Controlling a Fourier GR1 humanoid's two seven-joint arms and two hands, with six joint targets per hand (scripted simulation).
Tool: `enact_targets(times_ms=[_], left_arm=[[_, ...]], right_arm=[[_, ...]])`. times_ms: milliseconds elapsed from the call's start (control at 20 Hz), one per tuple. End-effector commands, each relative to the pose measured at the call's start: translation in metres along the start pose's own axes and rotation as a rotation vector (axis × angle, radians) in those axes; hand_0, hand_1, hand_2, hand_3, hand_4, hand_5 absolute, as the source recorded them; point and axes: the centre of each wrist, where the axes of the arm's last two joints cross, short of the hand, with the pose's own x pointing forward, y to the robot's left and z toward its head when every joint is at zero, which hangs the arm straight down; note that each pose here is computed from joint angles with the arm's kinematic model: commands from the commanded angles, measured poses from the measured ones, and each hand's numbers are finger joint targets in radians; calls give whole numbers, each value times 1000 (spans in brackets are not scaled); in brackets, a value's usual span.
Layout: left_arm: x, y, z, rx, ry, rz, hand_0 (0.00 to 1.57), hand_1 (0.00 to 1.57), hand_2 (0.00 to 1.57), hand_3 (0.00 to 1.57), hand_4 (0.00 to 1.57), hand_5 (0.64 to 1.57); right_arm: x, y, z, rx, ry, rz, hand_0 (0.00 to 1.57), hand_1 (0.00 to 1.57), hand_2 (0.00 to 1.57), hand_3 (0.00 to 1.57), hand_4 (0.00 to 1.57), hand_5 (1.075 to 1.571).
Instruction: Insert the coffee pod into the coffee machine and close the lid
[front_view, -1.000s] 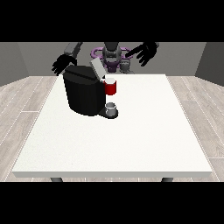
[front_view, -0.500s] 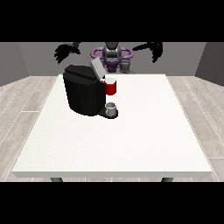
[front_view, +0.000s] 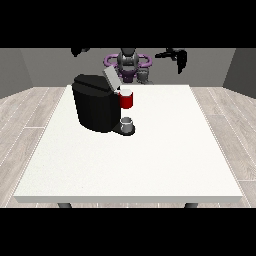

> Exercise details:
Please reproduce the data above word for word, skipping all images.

> Exercise result:
Controlling a Fourier GR1 humanoid's two seven-joint arms and two hands, with six joint targets per hand (scripted simulation).
Tool: `enact_targets(times_ms=[_], left_arm=[[_, ...]], right_arm=[[_, ...]])`. times_ms: milliseconds elapsed from the call's start (control at 20 Hz), one per tuple. End-effector commands, each relative to the pose measured at the call's start: translation in metres along the start pose's own axes and rotation as a rotation vector (axis × angle, radians) in those axes; hand_0, hand_1, hand_2, hand_3, hand_4, hand_5 absolute, as the source recorded them; point and axes: the centre of each wrist, where the axes of the arm's last two joints cross, short of the hand, with the pose's own x pointing forward, y to the robot's left and z toward its head when every joint is at zero, which hangs the arm straight down; note that each pose here is computed from joint angles with the arm's kinematic model: commands from the commanded angles, measured poses from the measured ones, and each hand's numbers are finger joint targets in radians; calls give whole numbers, each value times 1000 (spans in brackets are not scaled); in brackets, a value's usual span.
Layout: left_arm: x, y, z, rx, ry, rz, hand_0 (0.00 to 1.57), hand_1 (0.00 to 1.57), hand_2 (0.00 to 1.57), hand_3 (0.00 to 1.57), hand_4 (0.00 to 1.57), hand_5 (0.64 to 1.57); right_arm: x, y, z, rx, ry, rz, hand_0 (0.00 to 1.57), hand_1 (0.00 to 1.57), hand_2 (0.00 to 1.57), hand_3 (0.00 to 1.57), hand_4 (0.00 to 1.57), hand_5 (1.075 to 1.571).
Instruction: Insert the coffee pod into the coffee machine and close the lid
[front_view, -1.000s] 
[front_view, -0.500s] 
[front_view, +0.000s] 

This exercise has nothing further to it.